Through multiple programs aimed at both supply and demand, California has developed the most vibrant market for plug-in electric vehicles (PEVs) in the world. According to the forthcoming update of Navigant Research’s report, Electric Vehicle Geographic Forecasts, the total number of light duty PEVs in California is expected to surpass 140,000 by the end of this year and 1.5 million by 2023. The state’s electric power sector is taking note because the speedy PEV market growth may pose problems if PEV charging isn’t managed well.
The most likely problems will occur at the residential transformer, where a cluster of PEVs may outstrip a transformer’s capacity, requiring costly upgrades and/or repairs. To date, this issue has been fairly minor, with California’s three major utilities (Pacific Gas and Electric [PG&E], Southern California Edison [SCE], and San Diego Gas & Electric [SDG&E]) reporting that, of the 97,350 PEV customers in their combined service territories from July 2011 to October 2014, there have only been 126 PEV-related infrastructure upgrades.
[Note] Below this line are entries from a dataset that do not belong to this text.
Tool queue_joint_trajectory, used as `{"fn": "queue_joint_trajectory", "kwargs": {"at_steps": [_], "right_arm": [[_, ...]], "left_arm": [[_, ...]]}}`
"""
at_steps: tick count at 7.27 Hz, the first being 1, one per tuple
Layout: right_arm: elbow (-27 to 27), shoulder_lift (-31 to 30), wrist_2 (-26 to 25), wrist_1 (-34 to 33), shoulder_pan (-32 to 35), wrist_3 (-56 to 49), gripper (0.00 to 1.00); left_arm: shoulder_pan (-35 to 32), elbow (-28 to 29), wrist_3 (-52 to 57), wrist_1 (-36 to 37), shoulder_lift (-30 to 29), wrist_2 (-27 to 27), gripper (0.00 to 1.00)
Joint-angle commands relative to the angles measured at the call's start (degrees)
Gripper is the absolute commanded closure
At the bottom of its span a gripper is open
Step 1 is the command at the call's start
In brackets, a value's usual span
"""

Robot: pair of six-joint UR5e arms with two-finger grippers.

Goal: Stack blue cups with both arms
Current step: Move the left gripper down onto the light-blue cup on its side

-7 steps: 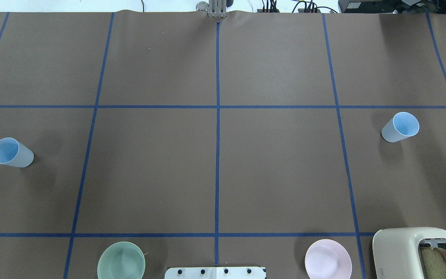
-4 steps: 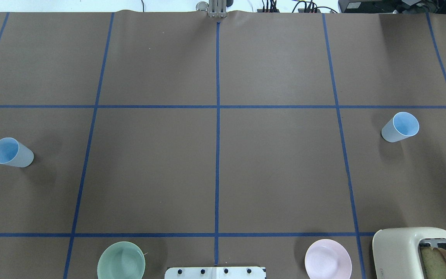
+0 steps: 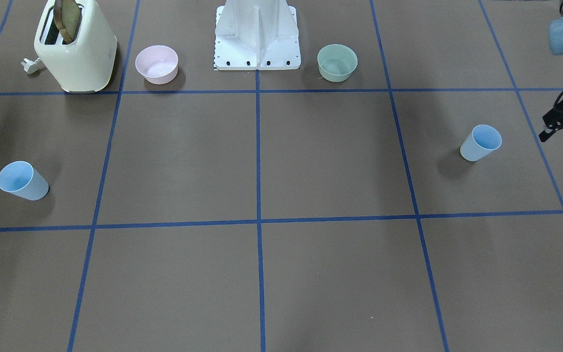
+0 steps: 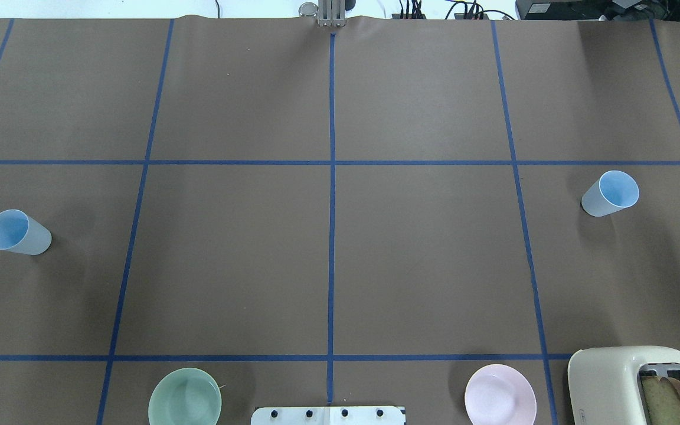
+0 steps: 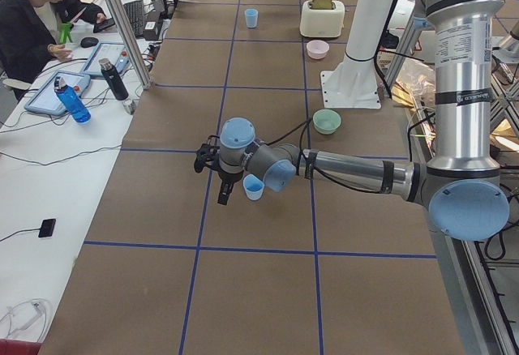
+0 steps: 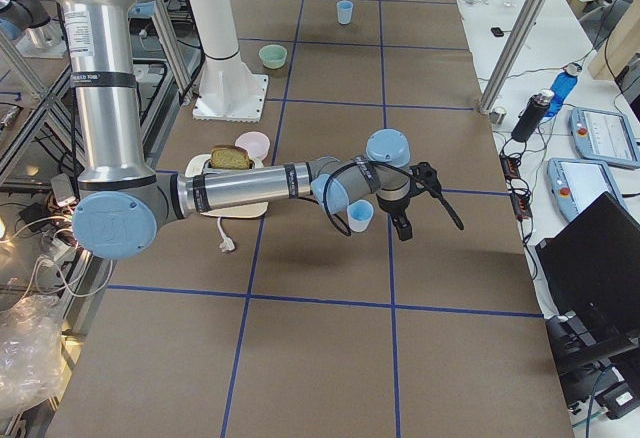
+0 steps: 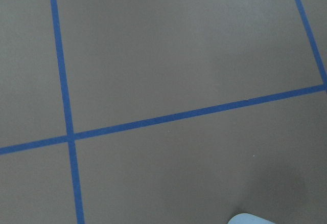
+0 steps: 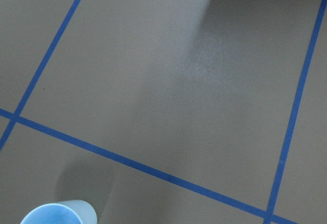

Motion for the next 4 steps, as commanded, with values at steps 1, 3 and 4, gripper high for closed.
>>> {"fn": "queue_joint_trajectory", "kwargs": {"at_steps": [1, 3, 4], "right_arm": [[0.0, -0.1, -0.1, 0.0, 0.0, 0.0, 0.0], [-0.1, -0.1, -0.1, 0.0, 0.0, 0.0, 0.0], [-0.1, -0.1, -0.1, 0.0, 0.0, 0.0, 0.0]], "left_arm": [[5.9, 0.1, -3.2, -7.6, 4.5, 3.3, 0.02], [9.0, 0.1, -3.0, -7.7, 4.4, 4.4, 0.15], [10.4, 0.1, -3.0, -7.7, 4.5, 4.9, 0.24]]}}
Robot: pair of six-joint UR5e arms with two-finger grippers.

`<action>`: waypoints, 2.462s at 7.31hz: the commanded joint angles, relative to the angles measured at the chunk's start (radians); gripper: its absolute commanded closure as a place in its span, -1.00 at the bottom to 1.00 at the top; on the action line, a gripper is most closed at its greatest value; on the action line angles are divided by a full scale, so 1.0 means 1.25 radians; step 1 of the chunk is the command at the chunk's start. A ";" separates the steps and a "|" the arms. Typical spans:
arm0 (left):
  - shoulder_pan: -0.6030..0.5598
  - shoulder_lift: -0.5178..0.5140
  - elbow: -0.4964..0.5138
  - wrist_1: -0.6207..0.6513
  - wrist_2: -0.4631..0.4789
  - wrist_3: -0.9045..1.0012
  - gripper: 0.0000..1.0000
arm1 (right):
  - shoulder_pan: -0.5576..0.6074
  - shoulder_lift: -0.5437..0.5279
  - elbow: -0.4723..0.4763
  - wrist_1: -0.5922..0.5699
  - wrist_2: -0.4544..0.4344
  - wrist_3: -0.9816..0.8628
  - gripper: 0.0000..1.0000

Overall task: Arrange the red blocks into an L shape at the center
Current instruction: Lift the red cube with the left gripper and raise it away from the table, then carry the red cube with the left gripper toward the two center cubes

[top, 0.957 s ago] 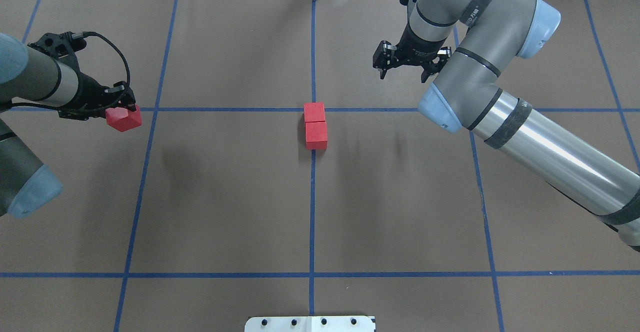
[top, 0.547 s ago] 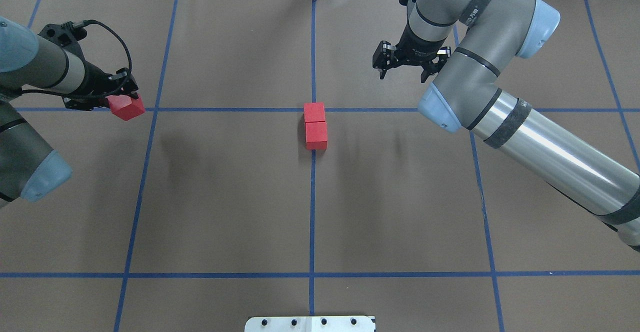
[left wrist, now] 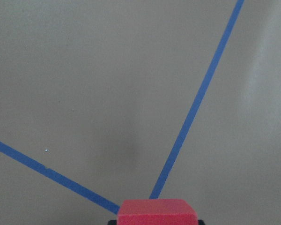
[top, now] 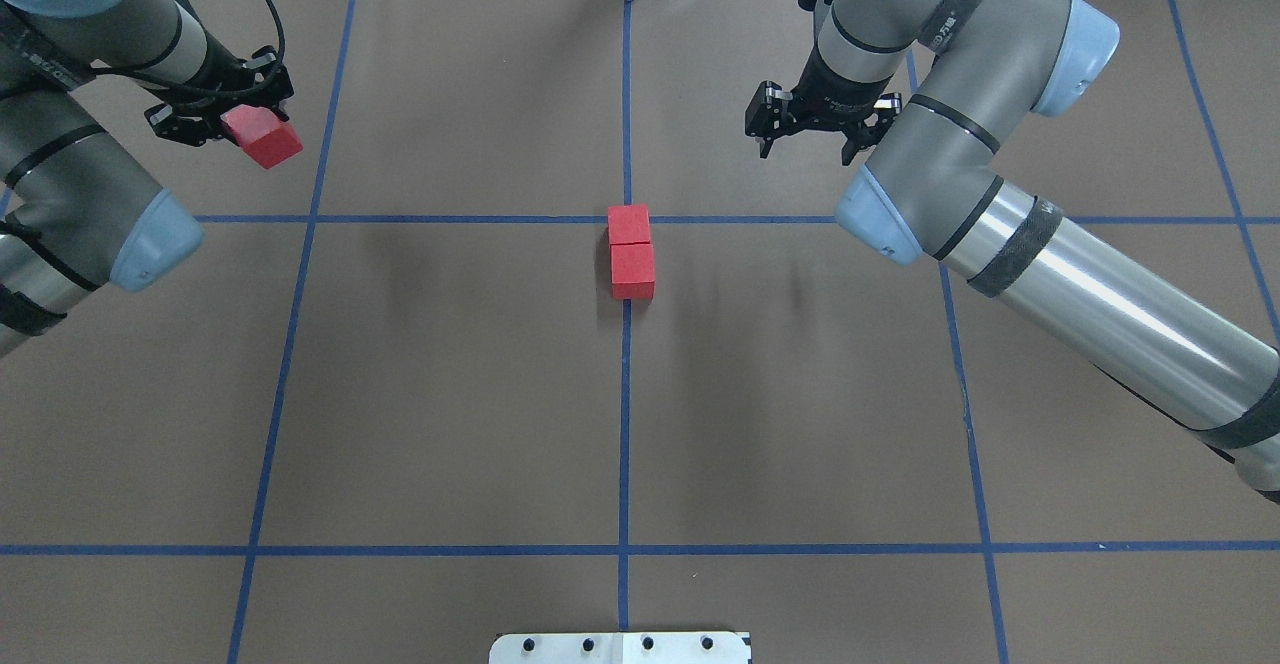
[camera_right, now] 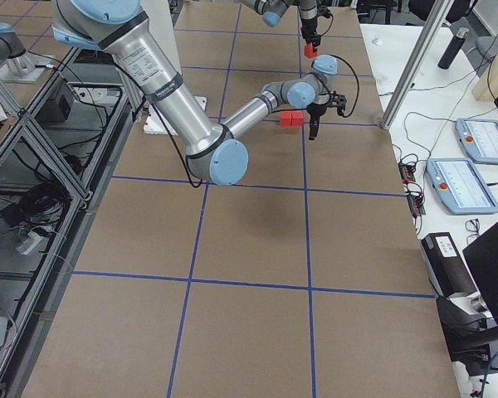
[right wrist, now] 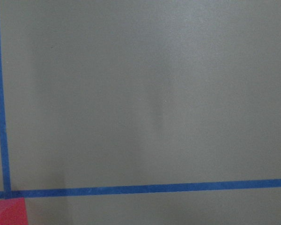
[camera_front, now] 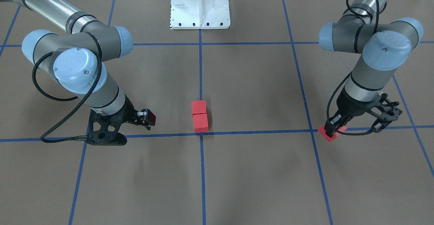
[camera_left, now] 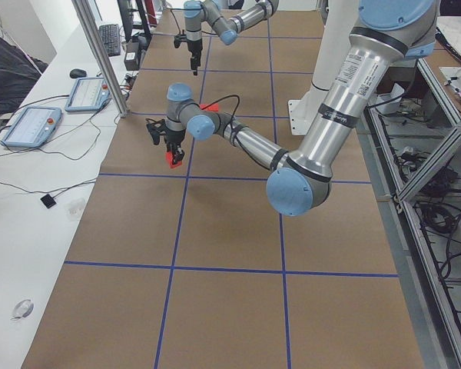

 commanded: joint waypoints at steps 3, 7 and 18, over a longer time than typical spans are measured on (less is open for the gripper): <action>-0.077 -0.036 0.020 0.023 -0.071 -0.014 1.00 | -0.004 0.006 0.002 0.001 0.001 0.010 -0.98; -0.169 -0.030 0.067 0.030 -0.146 0.110 1.00 | -0.005 -0.001 0.003 0.001 0.001 0.012 -0.98; -0.133 -0.069 0.169 -0.055 -0.085 -0.242 1.00 | -0.006 -0.016 0.003 0.035 0.002 0.016 -0.98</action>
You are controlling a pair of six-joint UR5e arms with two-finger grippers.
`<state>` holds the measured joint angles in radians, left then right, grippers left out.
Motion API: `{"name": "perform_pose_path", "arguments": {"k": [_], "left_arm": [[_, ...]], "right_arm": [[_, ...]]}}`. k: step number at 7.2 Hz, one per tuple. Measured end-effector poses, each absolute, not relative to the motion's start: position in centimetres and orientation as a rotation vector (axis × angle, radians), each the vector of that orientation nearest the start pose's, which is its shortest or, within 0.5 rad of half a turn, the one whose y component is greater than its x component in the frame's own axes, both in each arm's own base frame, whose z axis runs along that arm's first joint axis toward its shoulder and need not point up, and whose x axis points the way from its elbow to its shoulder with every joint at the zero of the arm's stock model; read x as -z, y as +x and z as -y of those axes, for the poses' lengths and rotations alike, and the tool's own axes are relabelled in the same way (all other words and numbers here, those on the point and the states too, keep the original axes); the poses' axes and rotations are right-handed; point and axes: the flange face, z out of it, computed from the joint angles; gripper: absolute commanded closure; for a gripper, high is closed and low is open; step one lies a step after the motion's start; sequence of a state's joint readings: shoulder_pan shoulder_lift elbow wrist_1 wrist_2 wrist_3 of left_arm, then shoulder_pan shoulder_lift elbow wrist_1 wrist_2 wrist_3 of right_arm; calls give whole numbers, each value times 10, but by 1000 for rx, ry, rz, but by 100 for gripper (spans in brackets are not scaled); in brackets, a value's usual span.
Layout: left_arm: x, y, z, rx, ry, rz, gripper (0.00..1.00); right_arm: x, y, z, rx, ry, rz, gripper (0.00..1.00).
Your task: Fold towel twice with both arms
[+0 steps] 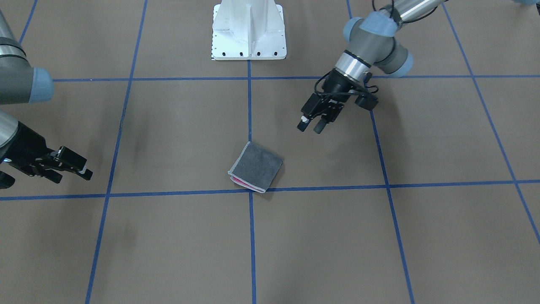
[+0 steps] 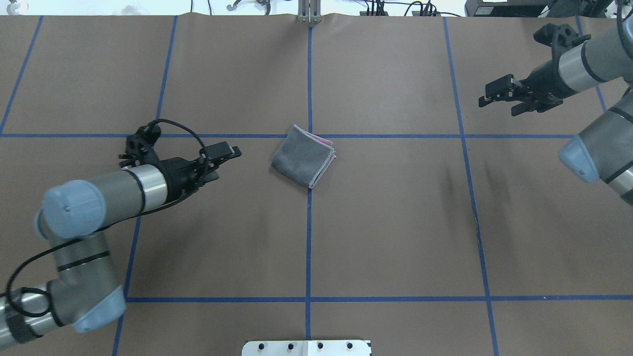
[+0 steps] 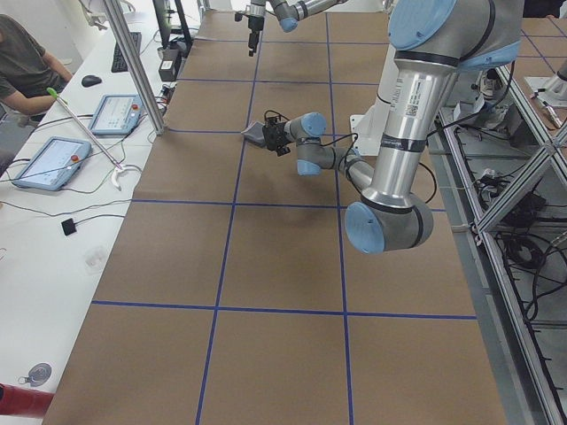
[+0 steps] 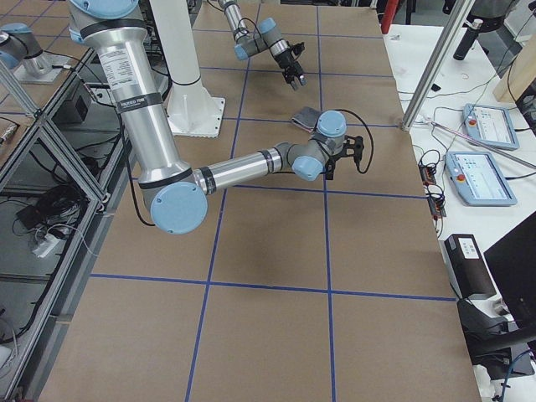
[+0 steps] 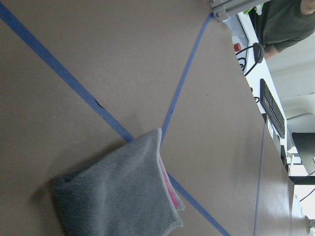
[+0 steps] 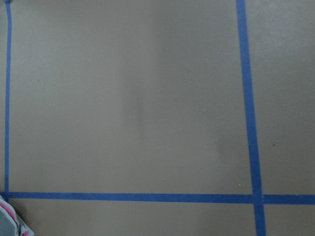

These problems are likely to worsen with the aforementioned 10-fold increase in PEVs in under 10 years. Looking ahead, the California Public Utilities Commission (CPUC) launched a PEV submetering pilot in September 2014 through the big utilities. The pilot is designed to lower energy costs for PEV owners through time-of-use (TOU) rates that incentivize off-peak charging and measure their energy consumption for vehicle charging apart from their overall energy consumption. By separating PEV charging, utilities could assess how best to influence PEV charging beyond TOU rates to avoid infrastructure upgrades.
Although TOU rates are effective at managing demand for a more efficient grid at the generation and transmission level, their effect on localized demand issues like transformer capacity is limited. Automated charging of PEVs based on TOU rates essentially creates a new spike in demand at the beginning of the off-peak period. This spike looks marginal at the grid level, but can be fairly drastic at the transformer feeding a cluster of PEVs.
Thus, utilities, electric vehicle supply equipment (EVSE) manufacturers, and EVSE service providers are looking to create more dynamic and advanced PEV charging schemes to manage charging at all levels of the grid. Greenlots, for example, recently announced its partnership with EVSE LLC to demonstrate the company’s SKY Smart Charging system in 80 Level 2 workplace chargers at SCE facilities. The SCE project will examine how PEV owners respond to demand response events and dynamic pricing schemes for a number of purposes, including mitigating local transformer issues.
Outside of California, other PEV markets are expanding, too; utilities in these areas will need to begin testing and implementing similar technologies and programs soon. Companies competing for utility services in California now will be well served by expansion elsewhere and likely represent the leading edge of charging services development for years to come.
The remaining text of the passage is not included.